#### [THE DATA]

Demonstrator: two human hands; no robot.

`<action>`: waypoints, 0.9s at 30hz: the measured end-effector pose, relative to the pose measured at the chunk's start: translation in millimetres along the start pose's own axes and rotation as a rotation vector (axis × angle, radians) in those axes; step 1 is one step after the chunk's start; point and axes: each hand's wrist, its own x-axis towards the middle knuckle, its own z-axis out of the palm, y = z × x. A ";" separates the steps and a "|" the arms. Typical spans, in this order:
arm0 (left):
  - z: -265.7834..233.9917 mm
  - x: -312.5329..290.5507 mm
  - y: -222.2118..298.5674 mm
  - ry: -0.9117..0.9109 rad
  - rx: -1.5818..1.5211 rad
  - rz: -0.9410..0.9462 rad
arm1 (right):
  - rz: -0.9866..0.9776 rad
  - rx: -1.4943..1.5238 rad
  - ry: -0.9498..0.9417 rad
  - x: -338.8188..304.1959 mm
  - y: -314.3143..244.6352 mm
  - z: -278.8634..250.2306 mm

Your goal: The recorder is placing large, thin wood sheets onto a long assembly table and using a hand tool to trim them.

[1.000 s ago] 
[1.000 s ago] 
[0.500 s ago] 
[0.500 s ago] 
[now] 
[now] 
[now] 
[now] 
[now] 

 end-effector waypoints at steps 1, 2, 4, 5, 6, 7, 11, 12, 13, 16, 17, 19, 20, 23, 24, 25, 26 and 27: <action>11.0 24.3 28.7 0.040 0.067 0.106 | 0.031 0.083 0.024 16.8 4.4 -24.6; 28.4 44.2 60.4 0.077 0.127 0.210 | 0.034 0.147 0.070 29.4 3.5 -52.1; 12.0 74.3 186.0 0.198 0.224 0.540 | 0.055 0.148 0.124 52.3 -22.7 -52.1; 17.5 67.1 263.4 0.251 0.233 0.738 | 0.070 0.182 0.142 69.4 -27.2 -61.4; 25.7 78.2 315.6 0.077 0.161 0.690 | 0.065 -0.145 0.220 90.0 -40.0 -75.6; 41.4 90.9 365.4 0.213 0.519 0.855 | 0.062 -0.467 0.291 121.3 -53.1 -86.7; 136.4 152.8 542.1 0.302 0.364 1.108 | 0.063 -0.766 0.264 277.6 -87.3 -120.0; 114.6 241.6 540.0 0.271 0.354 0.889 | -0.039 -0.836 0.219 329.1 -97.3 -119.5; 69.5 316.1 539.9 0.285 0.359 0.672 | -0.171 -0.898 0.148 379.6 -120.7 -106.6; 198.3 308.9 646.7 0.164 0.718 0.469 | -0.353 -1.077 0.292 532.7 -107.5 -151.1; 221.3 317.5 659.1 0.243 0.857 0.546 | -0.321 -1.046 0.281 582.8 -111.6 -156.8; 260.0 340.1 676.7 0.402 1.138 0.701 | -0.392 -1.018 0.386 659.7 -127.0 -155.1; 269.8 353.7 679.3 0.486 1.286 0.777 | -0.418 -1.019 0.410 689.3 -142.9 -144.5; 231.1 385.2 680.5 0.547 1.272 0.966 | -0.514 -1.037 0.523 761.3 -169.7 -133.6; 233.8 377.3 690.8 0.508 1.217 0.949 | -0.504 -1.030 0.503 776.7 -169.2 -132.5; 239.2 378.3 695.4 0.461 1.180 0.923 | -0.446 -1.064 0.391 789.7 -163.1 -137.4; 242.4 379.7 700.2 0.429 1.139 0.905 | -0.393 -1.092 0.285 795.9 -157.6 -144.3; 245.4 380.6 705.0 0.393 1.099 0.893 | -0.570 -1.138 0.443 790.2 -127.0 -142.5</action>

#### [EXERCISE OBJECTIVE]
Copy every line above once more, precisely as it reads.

#### [YOUR RESPONSE]
Demonstrator: two human hands; no robot.

`<action>`: waypoints, 0.9s at 30hz: the measured end-effector pose, relative to the pose measured at the chunk's start: translation in millimetres along the start pose's own axes and rotation as a rotation vector (axis × angle, radians) in those axes; step 1 is one step after the chunk's start; point and axes: each hand's wrist, its own x-axis towards the middle knuckle, its own z-axis out of the palm, y = z × x. A ";" separates the steps and a "|" the arms. Typical spans, in this order:
arm0 (left):
  - z: -265.7834..233.9917 mm
  - x: -312.5329..290.5507 mm
  - y: -222.2118..298.5674 mm
  - ry: -0.9117..0.9109 rad
  - rx: -1.5818..1.5211 rad
  - rz: -0.9410..0.9462 rad
arm1 (right):
  - rz: -0.9866..0.9776 rad
  - rx: -1.4943..1.5238 rad
  - ry: -0.9498..0.9417 rad
  - x: -338.8188..304.1959 mm
  - y: -314.3143..244.6352 mm
  - z: -278.8634..250.2306 mm

Your goal: The recorder is placing large, thin wood sheets onto a long assembly table and using a hand tool to trim them.

[1.000 s ago] 
[1.000 s ago] 
[0.500 s ago] 
[0.500 s ago] 
[now] 
[now] 
[now] 
[now] 
[now] 

 end-effector waypoints at steps 1, 2, 4, 5, 6, 7, 11, 12, 13, 16, 17, 19, 20, 23, 24, 25, 26 and 27: <action>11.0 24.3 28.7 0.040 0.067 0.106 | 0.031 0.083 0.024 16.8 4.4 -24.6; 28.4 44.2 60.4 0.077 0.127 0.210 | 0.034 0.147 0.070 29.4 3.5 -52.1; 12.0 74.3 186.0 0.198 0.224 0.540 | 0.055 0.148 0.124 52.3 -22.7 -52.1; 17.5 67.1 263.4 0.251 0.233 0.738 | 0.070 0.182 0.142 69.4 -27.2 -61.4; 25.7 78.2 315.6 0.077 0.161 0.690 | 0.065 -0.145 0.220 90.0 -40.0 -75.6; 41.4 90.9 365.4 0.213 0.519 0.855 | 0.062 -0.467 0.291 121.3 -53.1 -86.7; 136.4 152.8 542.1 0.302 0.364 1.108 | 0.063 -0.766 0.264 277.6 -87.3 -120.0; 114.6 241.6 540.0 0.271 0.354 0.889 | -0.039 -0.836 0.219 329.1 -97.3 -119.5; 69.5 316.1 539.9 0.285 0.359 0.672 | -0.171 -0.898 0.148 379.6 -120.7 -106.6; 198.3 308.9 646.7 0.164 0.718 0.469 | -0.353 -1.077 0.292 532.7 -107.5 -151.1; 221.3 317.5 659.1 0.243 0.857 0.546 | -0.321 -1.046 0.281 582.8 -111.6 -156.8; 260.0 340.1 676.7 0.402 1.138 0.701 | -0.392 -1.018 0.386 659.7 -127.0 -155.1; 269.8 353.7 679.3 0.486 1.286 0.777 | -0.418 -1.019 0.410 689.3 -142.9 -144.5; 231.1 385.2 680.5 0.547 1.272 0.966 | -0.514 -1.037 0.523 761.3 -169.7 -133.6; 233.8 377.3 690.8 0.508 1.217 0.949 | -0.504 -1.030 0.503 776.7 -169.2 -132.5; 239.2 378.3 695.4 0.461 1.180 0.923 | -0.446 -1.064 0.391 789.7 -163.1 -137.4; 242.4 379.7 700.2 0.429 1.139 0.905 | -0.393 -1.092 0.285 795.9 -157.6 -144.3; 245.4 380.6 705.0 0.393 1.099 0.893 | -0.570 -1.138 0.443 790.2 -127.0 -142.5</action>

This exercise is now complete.